───── WORKING DATA

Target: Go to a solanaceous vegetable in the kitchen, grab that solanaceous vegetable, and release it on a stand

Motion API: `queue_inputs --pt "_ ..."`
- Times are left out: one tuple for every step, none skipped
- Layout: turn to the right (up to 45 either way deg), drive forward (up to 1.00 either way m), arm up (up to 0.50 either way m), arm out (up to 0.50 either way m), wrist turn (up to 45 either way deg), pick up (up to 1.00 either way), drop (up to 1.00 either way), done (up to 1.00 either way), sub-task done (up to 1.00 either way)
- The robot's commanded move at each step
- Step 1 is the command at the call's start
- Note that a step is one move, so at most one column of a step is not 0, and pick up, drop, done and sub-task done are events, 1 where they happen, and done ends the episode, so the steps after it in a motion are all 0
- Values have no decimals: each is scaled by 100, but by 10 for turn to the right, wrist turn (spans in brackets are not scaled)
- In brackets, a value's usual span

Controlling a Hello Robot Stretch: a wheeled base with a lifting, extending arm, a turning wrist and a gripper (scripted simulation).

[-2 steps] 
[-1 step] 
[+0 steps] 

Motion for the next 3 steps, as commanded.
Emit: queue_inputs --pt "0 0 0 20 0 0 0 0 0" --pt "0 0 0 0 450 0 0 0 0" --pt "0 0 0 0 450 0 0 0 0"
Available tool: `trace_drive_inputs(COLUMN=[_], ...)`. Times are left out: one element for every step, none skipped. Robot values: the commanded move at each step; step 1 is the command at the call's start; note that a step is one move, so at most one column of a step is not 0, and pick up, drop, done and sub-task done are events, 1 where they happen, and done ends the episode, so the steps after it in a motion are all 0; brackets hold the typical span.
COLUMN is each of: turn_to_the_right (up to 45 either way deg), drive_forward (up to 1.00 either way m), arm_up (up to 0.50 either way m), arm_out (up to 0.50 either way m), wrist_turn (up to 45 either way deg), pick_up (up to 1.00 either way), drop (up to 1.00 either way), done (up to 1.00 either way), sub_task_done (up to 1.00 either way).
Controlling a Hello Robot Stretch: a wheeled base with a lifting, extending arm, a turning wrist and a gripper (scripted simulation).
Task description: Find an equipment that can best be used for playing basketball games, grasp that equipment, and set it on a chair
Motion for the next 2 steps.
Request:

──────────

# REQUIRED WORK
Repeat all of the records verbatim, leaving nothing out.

# TASK SOLUTION
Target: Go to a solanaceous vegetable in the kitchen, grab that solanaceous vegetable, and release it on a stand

Motion API: `queue_inputs --pt "_ ..."`
- Times are left out: one tuple for every step, none skipped
- Layout: turn to the right (up to 45 either way deg), drive forward (up to 1.00 either way m), arm up (up to 0.50 either way m), arm out (up to 0.50 either way m), wrist turn (up to 45 either way deg), pick up (up to 1.00 either way), drop (up to 1.00 either way), done (up to 1.00 either way), sub-task done (up to 1.00 either way)
- The robot's commanded move at each step
- Step 1 is the command at the call's start
- Note that a step is one move, so at most one column of a step is not 0, and pick up, drop, done and sub-task done are events, 1 where they happen, and done ends the episode, so the steps after it in a motion are all 0
- Values have no decimals: each is scaled by 100, but by 10 for turn to the right, wrist turn (spans in brackets are not scaled)
- In brackets, a value's usual span

Controlling a Hello Robot Stretch: a wheeled base with a lifting, extending arm, a turning wrist and a gripper (scripted simulation).

[-2 steps] 
[-1 step] 
[+0 steps] 

Motion for the next 3 steps, as commanded.
Emit: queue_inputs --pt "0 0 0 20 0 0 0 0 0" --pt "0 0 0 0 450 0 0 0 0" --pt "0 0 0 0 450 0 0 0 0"
Available tool: `trace_drive_inputs(COLUMN=[_], ...)`. Times are left out: one element for every step, none skipped. Robot values: the commanded move at each step; step 1 is the command at the call's start; note that a step is one move, so at most one column of a step is not 0, and pick up, drop, done and sub-task done are events, 1 where they happen, and done ends the episode, so the steps after it in a motion are all 0; brackets hold the typical span.
COLUMN is each of: turn_to_the_right (up to 45 either way deg), drive_forward (up to 1.00 either way m), arm_up (up to 0.50 either way m), arm_out (up to 0.50 either way m), wrist_turn (up to 45 either way deg), pick_up (up to 1.00 either way), drop (up to 1.00 either way), done (up to 1.00 either way), sub_task_done (up to 1.00 either way).
Controlling a Hello Robot Stretch: a wheeled base with a lifting, extending arm, a turning wrist and a gripper (scripted simulation).
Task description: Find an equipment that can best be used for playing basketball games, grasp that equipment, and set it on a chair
Motion for the next 2 steps.
Request:

This completes the requested output.